* **DIRECTIONS FOR THIS TASK**:
Show every line of the data below that includes the word "basket".

● ● ● ●

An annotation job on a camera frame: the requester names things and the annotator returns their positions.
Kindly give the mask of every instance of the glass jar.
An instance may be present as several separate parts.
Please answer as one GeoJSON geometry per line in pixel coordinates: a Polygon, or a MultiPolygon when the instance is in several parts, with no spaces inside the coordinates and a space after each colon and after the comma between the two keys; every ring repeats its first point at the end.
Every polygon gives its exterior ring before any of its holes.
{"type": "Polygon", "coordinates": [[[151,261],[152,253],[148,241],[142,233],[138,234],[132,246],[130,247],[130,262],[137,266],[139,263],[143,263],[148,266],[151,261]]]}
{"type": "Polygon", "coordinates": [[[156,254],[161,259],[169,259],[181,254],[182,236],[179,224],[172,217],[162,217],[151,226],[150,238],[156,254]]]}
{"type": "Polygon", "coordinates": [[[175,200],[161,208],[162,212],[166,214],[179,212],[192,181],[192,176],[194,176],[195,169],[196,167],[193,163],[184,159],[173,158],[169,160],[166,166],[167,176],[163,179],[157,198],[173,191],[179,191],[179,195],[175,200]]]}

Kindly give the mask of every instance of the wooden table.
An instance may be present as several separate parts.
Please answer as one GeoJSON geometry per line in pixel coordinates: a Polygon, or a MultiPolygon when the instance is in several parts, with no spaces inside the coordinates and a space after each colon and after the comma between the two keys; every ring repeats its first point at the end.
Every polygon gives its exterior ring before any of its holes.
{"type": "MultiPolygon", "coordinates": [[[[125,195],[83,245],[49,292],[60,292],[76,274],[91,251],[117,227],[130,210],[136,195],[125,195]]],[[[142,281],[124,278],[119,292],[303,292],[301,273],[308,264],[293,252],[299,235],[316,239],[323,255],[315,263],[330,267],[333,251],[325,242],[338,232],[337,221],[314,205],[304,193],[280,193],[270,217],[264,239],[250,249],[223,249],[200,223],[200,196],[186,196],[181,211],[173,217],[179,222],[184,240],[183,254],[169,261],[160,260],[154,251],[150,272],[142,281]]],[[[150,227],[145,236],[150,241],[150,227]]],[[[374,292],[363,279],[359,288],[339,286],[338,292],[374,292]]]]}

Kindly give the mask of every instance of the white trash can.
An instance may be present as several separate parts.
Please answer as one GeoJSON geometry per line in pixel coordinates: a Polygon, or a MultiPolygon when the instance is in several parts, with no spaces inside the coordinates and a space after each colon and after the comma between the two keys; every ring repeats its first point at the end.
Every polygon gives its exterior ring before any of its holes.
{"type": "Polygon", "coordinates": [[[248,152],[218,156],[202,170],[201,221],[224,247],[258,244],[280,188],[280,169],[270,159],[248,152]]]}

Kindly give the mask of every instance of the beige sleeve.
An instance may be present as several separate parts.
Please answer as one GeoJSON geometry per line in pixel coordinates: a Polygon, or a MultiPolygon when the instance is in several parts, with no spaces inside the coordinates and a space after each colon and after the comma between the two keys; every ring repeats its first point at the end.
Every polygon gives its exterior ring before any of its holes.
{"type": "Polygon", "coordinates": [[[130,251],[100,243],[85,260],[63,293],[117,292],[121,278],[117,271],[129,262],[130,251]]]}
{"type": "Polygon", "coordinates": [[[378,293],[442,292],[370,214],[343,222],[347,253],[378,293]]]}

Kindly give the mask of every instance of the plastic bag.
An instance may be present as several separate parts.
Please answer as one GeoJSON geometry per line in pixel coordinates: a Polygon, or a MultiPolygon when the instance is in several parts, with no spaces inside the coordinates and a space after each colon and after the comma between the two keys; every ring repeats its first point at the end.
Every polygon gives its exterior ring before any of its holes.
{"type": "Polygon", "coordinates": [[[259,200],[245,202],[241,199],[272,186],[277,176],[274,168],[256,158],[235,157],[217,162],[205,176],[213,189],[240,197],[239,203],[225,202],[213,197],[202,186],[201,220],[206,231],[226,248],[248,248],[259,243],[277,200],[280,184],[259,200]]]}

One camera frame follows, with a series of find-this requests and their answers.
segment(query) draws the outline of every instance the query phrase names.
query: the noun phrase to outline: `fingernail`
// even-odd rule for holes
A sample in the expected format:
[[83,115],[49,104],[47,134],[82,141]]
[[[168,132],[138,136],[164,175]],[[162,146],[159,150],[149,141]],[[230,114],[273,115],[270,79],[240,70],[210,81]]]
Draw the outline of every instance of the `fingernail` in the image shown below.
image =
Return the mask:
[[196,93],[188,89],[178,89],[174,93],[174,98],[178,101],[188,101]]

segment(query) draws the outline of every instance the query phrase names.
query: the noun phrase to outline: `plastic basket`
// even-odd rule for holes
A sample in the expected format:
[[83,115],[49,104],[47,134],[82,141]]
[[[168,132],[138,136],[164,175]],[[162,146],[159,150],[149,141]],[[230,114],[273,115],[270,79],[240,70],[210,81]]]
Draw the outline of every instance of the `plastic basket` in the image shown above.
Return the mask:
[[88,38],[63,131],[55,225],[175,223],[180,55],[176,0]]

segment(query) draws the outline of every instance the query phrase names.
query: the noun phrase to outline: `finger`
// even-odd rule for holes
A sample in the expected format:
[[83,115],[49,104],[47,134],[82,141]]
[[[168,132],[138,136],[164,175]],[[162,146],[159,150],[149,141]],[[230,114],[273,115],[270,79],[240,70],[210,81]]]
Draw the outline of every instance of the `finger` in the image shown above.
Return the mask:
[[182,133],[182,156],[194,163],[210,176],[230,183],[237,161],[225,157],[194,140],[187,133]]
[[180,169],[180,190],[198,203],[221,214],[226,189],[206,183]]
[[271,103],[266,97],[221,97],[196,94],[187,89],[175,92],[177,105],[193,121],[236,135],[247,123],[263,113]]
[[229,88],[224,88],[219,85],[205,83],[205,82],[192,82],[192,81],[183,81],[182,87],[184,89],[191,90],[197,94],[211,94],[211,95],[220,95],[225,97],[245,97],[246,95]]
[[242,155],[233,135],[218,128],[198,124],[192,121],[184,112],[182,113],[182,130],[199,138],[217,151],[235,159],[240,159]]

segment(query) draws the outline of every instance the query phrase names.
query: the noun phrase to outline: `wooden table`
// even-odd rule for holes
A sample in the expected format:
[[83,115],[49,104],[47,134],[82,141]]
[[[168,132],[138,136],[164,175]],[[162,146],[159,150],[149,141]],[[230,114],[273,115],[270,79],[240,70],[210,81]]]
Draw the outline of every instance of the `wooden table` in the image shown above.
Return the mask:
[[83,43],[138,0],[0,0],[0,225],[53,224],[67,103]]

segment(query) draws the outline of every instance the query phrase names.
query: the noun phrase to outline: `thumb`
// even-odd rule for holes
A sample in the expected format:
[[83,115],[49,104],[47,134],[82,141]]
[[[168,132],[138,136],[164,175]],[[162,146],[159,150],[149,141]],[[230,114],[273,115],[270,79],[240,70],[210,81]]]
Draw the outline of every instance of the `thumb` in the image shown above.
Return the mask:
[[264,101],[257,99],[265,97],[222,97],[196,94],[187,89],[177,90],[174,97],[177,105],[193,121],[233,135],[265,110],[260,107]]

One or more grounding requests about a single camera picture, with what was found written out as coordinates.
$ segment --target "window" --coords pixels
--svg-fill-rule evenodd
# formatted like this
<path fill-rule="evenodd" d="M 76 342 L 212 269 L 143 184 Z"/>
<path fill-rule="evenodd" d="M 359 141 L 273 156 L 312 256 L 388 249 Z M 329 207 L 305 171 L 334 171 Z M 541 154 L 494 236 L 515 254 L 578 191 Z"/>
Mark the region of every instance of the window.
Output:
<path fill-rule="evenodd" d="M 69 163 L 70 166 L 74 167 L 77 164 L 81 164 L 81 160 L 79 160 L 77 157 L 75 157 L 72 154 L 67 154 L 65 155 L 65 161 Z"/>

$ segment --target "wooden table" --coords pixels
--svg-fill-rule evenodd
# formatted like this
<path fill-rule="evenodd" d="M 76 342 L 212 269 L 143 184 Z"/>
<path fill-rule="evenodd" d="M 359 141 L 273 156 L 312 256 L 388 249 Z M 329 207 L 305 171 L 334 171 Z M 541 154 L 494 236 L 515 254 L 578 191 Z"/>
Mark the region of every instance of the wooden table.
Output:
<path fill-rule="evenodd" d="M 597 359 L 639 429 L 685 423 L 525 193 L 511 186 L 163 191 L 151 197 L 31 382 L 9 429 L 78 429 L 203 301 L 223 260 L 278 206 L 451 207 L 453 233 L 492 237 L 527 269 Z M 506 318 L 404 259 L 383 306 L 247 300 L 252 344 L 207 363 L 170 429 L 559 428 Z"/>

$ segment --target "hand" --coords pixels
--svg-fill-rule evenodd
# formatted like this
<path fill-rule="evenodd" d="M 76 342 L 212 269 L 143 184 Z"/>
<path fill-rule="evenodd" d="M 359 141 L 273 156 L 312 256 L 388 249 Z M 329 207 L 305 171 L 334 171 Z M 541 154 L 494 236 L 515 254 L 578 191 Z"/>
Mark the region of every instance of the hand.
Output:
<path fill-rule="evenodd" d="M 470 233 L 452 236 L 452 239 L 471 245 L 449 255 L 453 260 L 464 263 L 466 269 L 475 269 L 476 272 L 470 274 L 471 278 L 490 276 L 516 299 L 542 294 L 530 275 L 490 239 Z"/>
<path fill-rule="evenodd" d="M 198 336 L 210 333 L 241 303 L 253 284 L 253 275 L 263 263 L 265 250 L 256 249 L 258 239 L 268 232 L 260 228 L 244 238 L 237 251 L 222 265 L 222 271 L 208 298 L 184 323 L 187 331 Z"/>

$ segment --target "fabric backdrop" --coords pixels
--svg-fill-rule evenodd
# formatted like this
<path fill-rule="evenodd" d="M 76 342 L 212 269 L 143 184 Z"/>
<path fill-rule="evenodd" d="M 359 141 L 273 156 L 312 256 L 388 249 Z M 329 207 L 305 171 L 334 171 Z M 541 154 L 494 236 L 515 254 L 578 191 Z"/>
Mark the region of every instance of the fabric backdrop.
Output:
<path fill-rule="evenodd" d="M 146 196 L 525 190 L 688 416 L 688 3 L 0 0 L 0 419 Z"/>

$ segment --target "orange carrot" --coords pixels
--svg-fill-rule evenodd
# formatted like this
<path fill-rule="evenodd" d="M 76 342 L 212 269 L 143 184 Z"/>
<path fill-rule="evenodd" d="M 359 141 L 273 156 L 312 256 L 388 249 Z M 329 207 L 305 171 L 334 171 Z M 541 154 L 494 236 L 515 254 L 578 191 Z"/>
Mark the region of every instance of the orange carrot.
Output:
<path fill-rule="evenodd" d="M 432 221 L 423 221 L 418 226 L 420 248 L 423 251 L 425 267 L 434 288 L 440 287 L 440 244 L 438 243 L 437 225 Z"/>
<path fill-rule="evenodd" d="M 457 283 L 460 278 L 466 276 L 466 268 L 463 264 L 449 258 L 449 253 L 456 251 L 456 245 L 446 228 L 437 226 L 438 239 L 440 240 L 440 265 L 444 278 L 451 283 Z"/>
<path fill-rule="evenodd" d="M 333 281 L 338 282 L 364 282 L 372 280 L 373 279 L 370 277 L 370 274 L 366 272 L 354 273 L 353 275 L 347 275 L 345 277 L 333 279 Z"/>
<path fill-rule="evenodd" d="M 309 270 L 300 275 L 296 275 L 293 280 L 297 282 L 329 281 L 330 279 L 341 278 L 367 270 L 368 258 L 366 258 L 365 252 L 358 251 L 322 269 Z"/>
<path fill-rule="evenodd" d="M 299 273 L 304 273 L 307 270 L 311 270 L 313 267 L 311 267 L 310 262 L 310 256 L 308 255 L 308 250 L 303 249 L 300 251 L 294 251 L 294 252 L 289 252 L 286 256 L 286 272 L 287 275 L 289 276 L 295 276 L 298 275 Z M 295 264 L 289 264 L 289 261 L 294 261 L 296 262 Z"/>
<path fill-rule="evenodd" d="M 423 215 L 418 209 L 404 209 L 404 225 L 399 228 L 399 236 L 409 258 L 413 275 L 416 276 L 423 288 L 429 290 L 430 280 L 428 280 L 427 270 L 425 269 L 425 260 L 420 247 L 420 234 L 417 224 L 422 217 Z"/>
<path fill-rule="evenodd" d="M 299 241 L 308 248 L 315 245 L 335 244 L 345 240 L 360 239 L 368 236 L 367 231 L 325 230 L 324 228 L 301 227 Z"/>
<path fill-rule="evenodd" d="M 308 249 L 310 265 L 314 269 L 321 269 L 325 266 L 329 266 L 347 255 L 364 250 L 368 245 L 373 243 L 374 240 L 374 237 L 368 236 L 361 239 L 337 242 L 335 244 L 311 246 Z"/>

● ● ● ●

* **YOUR RESPONSE**:
query: the noun phrase to outline: `plastic basket`
Draw the outline of every instance of the `plastic basket` in the image shown above.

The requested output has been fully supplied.